In our software development process we want more value: more useful software delivered. The first technique we tend to reach for is to add more developers to the team. How well does this work?

There are a lot of factors involved, so let’s think through it for one set of assumptions:

  • We’re talking about multiple developers on a single codebase where any developer can work in any area of the code. No siloing by programming language or feature.
  • All developers on the team have the same skill level and are fully onboarded onto the project.
  • Developers create a feature branch working solo, then open a PR, which is reviewed by one other developer. All developers perform code reviews.

In this scenario, then the amount of useful code delivered increases linearly with the number of developers. Two developers deliver two units of code, three deliver three, etc. The amount of time needed for PR review doesn’t increase, because no matter how many developers you have, if each one reviews just one other developer’s code, everyone gets a review. (I don’t include the one-developer case in this list because one developer isn’t doing any code review, so they have more time to write code and their output isn’t directly comparable.)

But the linear increase of output doesn’t increase indefinitely. At some point, the amount of useful code added slows down, even to the point of the team being less productive than before the last developer was added. This is a widely-understood phenomenon. What isn’t so widely understood is at what point the slowdown happens; I think it’s far earlier than almost any of us realize.

On Familiarity

This post’s assessment of the slowdown point rests on two major assumptions. Let’s examine them.

  1. Code quality will make or break a project. It’s not enough to have code that works without bugs or errors. Code that is difficult to understand, fragile, and difficult to change will be a disaster for your project. Over time your delivery of features will be slower, less steady, and buggier. A lot has been written about the importance of code quality, so if you aren’t yet convinced, check out Refactoring, Practical Object-Oriented Design, or Smalltalk Best Practice Patterns. If you still aren’t convinced that code quality matters, there’s no reason to read the rest of this post.
  2. When you aren’t familiar with the codebase, the code you write is significantly lower quality. Code quality is contextual. You can write a new function that looks great on its own, but if it uses patterns and names different from the rest of the app, duplicates existing functionality, violates assumptions, and can’t easily be integrated into the rest of the app, that’s low-quality code. And it’s not just minor friction: code that doesn’t fit has a snowball effect that majorly increases fragility and slows development over time.

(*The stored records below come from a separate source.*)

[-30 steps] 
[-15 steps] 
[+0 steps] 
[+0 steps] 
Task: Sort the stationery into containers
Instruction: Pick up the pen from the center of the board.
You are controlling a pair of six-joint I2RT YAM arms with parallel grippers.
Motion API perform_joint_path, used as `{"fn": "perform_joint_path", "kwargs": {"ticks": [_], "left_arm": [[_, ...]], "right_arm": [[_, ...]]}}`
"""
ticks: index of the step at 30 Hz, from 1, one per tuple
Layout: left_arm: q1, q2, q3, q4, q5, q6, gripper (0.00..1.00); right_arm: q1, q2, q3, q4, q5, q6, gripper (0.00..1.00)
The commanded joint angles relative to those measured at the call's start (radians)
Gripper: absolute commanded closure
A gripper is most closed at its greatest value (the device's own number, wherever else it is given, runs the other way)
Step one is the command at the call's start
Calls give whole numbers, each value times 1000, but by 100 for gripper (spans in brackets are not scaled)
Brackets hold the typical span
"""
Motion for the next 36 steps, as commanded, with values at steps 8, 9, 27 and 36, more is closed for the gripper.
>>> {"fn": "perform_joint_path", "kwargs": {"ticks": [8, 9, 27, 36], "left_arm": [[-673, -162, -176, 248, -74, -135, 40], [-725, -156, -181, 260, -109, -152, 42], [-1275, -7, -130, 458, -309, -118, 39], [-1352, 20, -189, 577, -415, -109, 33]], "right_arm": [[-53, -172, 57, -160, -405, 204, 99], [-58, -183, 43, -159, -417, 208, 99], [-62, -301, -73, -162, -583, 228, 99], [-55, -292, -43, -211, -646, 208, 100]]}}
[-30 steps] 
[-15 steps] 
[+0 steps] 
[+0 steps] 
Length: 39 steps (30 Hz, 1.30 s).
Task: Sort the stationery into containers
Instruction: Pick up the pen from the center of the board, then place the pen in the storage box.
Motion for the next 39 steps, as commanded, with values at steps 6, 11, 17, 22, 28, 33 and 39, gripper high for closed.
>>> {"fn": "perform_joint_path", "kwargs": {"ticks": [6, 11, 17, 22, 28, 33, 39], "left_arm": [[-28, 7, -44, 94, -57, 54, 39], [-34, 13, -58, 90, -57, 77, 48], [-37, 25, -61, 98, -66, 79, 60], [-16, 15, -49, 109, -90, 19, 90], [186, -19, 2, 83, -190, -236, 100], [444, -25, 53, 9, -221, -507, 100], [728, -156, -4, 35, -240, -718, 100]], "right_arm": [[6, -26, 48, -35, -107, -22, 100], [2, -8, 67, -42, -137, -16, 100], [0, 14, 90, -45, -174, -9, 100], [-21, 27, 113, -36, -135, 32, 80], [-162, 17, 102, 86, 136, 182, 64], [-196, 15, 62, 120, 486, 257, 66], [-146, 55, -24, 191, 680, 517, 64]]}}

Put these two assumptions together and we can draw a conclusion: familiarity with the codebase will make or break your project.

This conclusion suggests a goal: for every change to the code, we want someone who is familiar with the pre-existing code involved: that is, either writing the code or reviewing it before merge. This will help ensure that every code change is high-quality.

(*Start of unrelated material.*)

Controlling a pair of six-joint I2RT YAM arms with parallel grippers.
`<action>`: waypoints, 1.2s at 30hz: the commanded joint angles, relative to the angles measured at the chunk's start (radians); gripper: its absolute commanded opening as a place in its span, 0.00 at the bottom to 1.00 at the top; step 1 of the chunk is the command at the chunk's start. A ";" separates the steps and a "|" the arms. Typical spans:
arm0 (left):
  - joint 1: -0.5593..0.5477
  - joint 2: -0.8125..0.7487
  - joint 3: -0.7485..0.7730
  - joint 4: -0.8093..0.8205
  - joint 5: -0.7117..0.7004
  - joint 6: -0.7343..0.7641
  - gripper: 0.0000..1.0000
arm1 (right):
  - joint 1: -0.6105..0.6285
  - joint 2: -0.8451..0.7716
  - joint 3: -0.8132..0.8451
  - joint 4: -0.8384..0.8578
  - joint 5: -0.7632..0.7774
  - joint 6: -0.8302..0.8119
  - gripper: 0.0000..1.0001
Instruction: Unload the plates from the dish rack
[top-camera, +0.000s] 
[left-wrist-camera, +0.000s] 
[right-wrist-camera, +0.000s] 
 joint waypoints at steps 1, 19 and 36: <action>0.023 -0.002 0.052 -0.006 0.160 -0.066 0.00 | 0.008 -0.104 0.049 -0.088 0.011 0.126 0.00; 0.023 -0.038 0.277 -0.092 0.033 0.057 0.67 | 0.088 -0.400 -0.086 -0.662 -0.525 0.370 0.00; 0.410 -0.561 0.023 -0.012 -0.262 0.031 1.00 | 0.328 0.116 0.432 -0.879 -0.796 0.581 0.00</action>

A Fourth Developer Adds Unfamiliar Code

Let’s add a few additional assumptions to further refine the scenario:

  • Most of the time developers are modifying or extending existing code, rather than adding totally new code.
  • PR reviews are thorough, not just looking for obvious errors or code style, but really understanding the code.
  • PR reviews are the main time developers are getting familiar with code. They are not regularly reading through other code to the same level of thoroughness as in PR reviews.

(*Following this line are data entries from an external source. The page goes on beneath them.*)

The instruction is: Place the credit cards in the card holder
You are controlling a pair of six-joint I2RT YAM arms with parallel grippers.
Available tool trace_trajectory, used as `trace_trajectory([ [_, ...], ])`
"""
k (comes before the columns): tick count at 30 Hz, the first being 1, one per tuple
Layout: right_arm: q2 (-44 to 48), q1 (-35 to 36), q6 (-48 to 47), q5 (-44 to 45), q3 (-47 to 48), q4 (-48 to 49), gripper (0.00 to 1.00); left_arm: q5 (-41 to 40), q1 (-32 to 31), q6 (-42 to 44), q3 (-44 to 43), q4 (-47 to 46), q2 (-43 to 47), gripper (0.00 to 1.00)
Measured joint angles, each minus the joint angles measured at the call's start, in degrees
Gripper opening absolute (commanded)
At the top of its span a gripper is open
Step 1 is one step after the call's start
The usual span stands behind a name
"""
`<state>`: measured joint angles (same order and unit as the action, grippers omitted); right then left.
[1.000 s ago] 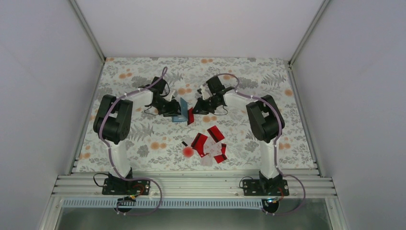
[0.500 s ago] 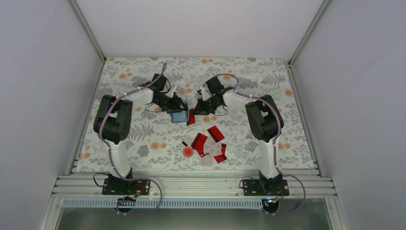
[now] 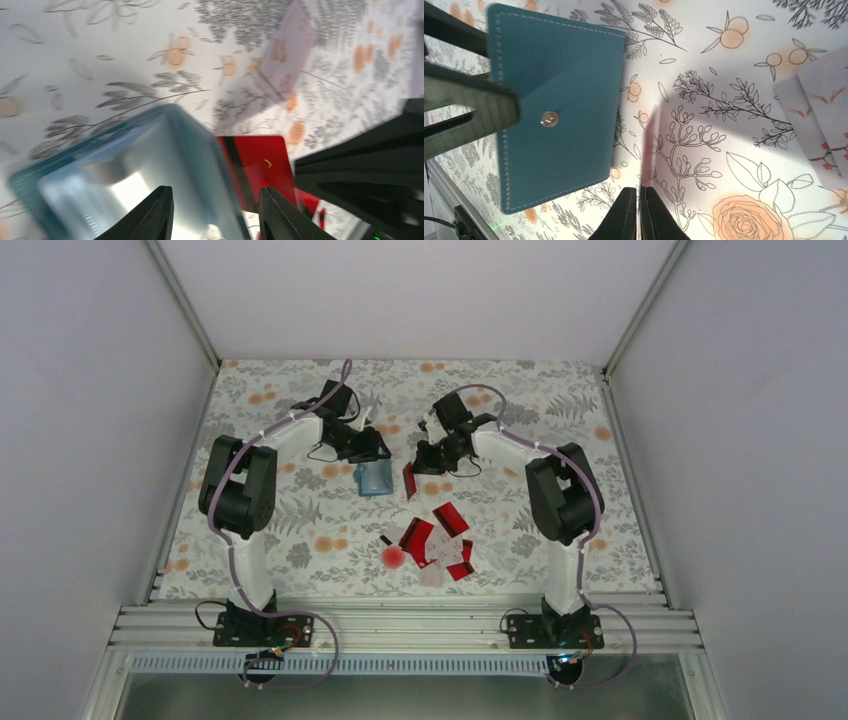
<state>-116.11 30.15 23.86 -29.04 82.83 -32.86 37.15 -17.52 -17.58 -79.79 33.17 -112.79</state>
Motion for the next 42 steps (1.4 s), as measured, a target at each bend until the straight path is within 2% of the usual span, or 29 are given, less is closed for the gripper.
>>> trace_trajectory([
  [6, 2.5, 0.0, 0.0, 1.6, -0.4, -0.2, 0.04, -8.1, -0.1, 0.2, 1.3, 3.0, 0.9, 0.42],
  [15, 5.9, 0.1, -0.6, 3.6, -1.0, -1.7, 0.06, -11.7, -0.2, 0.4, 6.7, 3.5, 3.0, 0.4],
  [18, 6.4, 0.1, -1.3, 3.6, -1.9, -1.7, 0.2, -12.3, -0.3, 0.4, 6.9, 3.4, 3.3, 0.42],
  [22, 6.4, 0.1, -1.8, 4.3, -3.0, -3.4, 0.5, -14.9, -0.6, 0.4, 6.8, 4.5, 5.2, 0.44],
  [25, 6.4, 0.1, -2.7, 5.2, -3.3, -4.4, 0.6, -17.2, -1.2, 1.0, 4.6, 7.1, 7.6, 0.44],
  [29, 6.5, 0.1, -4.1, 6.8, -3.8, -5.3, 0.65, -18.8, -3.6, 3.1, 0.5, 8.1, 10.7, 0.44],
  [32, 8.2, 0.1, -4.8, 8.2, -6.0, -6.4, 0.74, -20.8, -6.8, 4.7, 0.7, 8.4, 13.7, 0.52],
  [35, 12.4, 0.2, -4.5, 9.8, -10.1, -7.8, 0.86, -22.8, -10.3, 6.1, 4.0, 8.2, 17.5, 0.6],
  [37, 16.5, 0.2, -3.8, 12.3, -13.4, -9.3, 0.9, -23.9, -12.7, 6.4, 7.4, 8.0, 20.5, 0.68],
  [42, 24.6, 0.3, -1.4, 18.2, -18.9, -12.1, 0.98, -26.3, -18.3, 6.2, 13.7, 7.6, 25.1, 0.7],
])
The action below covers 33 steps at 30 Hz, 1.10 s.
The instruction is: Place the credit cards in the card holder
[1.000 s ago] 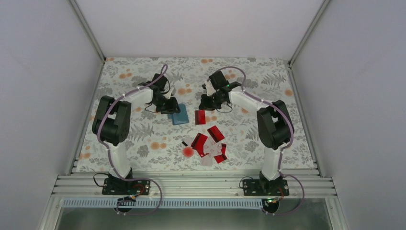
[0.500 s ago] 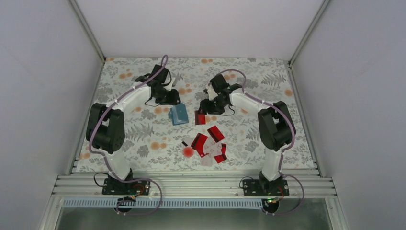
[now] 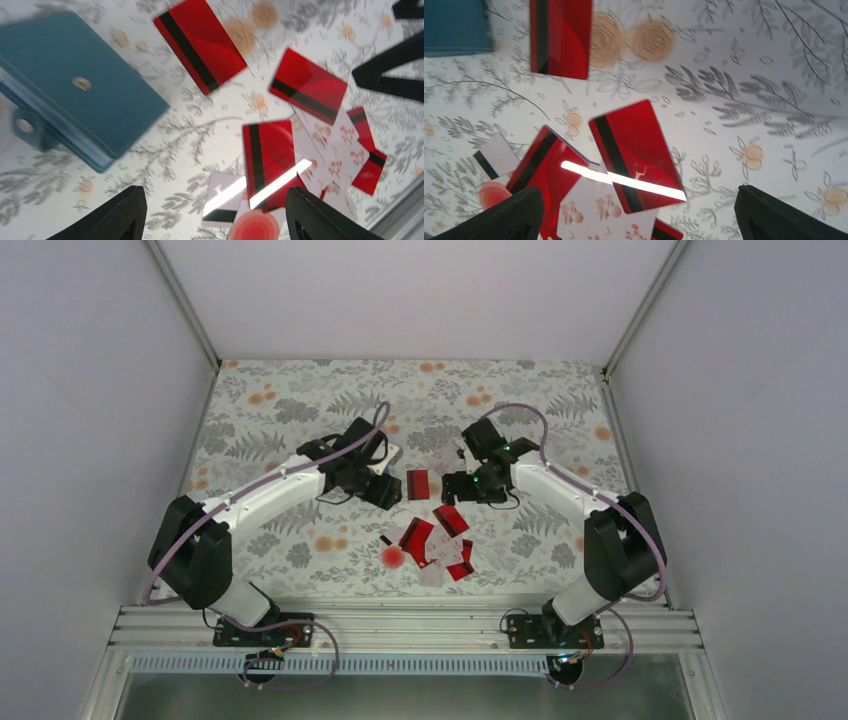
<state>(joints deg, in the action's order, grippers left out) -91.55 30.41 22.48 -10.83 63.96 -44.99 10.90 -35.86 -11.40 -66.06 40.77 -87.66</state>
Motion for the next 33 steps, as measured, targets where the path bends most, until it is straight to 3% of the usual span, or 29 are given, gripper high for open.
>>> trace_trajectory([
  [7, 0.2, 1.3, -1.8, 3.3, -4.2, -1.8, 0.99, -0.4, -4.2, -2.6, 4.0, -2.1, -0.6, 0.57],
  [14, -6.5, 8.5, -4.2, 7.7, -1.6, -1.6, 0.99, -0.8, -4.4, -6.3, 3.9, -4.3, -3.8, 0.56],
  [20, -12.8, 9.6, -5.6, 10.9, 1.1, -1.5, 0.99, -0.9, -4.4, -7.1, 3.8, -4.7, -3.8, 0.56],
  [28, -15.0, 9.7, -6.3, 13.5, 3.6, -0.2, 0.91, -0.9, -4.0, -7.1, 3.7, -4.6, -3.6, 0.55],
  [33, -15.1, 9.6, -6.3, 13.6, 3.6, 0.8, 0.75, -0.9, -4.0, -7.1, 3.7, -4.3, -3.4, 0.55],
])
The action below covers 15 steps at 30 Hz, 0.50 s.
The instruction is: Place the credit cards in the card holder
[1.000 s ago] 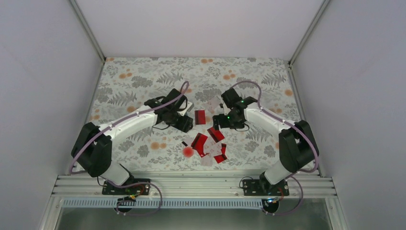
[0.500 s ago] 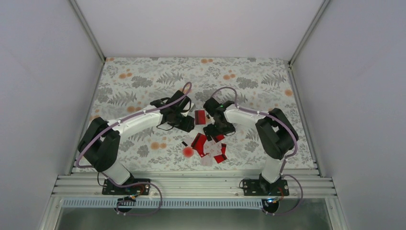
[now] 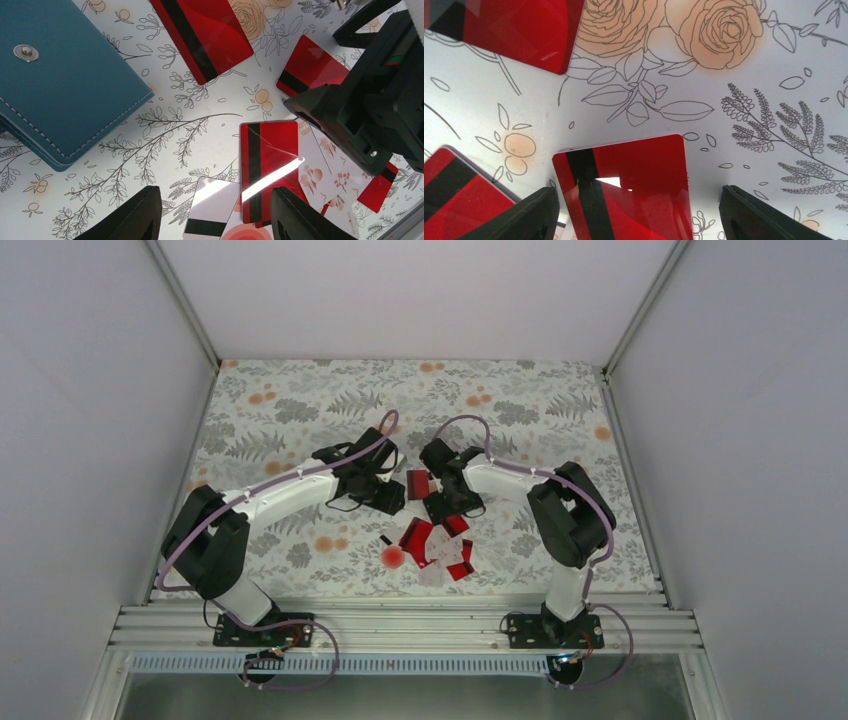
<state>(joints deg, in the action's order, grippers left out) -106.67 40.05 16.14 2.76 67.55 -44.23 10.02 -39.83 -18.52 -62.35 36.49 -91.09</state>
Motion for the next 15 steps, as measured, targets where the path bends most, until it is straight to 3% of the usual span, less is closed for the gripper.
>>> trace_trajectory([
  [5, -0.3, -0.6, -0.2, -1.1, -0.1, 1.3, 0.64, 0.0, 0.1, 0.1, 0.0, 0.2, 0.0, 0.55],
  [15, 1.5, -0.9, -0.1, -1.0, -3.3, 4.9, 0.53, 0.0, 0.3, 0.1, -0.6, 0.4, 0.0, 0.55],
])
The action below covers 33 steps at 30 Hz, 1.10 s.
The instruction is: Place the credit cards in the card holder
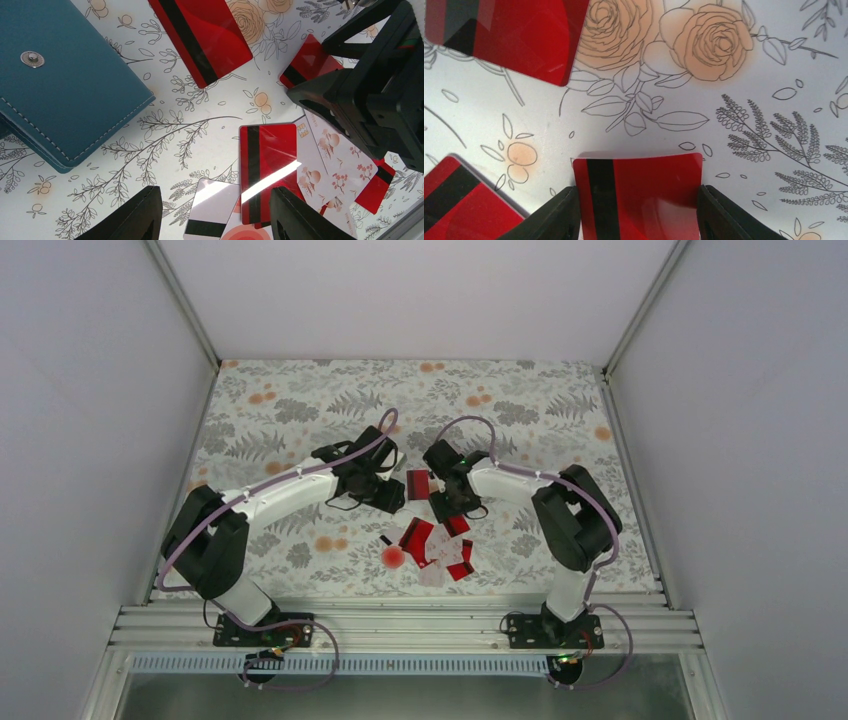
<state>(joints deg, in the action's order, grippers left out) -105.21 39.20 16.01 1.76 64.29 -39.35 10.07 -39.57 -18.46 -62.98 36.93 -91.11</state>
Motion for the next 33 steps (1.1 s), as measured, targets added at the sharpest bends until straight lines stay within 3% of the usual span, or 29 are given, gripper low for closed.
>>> trace_trajectory([
  [11, 0.5, -0.2, 0.2, -0.6, -0.2, 0.6, 0.46, 0.7, 0.0, 0.0, 0.0, 0.0, 0.0, 0.55],
  [24, 1.8, -4.9, 0.9, -10.6, -1.2, 1.6, 0.45, 5.4, 0.1, 1.2, 0.0, -1.7, 0.0, 0.55],
  [29, 2.3, -6.4, 0.9, -13.4, -1.7, 1.6, 0.5, 7.7, 0.1, 1.5, -0.2, -2.4, 0.0, 0.55],
  [33, 4.1, -6.6, 0.5, -13.4, -1.7, -0.3, 0.66, 8.4, 0.1, 1.5, -0.6, -2.7, 0.0, 0.55],
])
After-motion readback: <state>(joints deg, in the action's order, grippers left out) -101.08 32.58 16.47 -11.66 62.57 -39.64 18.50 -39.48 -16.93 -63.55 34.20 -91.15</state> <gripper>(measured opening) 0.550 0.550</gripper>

There are a lot of different factors that impact developer familiarity with code. But with these assumptions added, we can pinpoint one specific moment where there is a significant drop in the team’s familiarity with the code. Specifically, the team’s familiarity with the code is significantly hindered at the moment when you add a fourth developer.

How can I make such a specific claim? It’s based on the logistics of being familiar with the code you’re working on. Let’s see why.

When you are a solo developer on a project, you’re familiar with all of the code because you wrote all of it. This means a high level of quality for whatever you’re working on. Now, over time your memory of code fades, so you don’t have perfect familiarity of all the code you’ve ever worked on. For simplicity of analysis, we’ll set aside the impact of memory for most of this post, then bring it back in at the end to account for it.

When you have a team of two developers, each is still familiar with all of the code, because for each chunk of it, you either wrote it or reviewed it. This means you’ll still have a high level of quality in the code you write.

What about a team of three developers? If you think about it, it becomes clear that for every PR of new code, either the author or the reviewer will be familiar with that code. Here’s why we can conclude this:

Call the developer who authored the new PR A, and the reviewer B. Who wrote the code that this new PR is modifying? If A or B wrote that code, then that’s someone in the PR process who is familiar. What about if C wrote that code? If so, then the reviewer of that previous code was either A or B, so that’s still someone involved in the new PR who is familiar.

Now, what about four developers? Here things get difficult. Again, call the developer who authored the PR A, and the reviewer B. Is one of them familiar with the pre-existing code?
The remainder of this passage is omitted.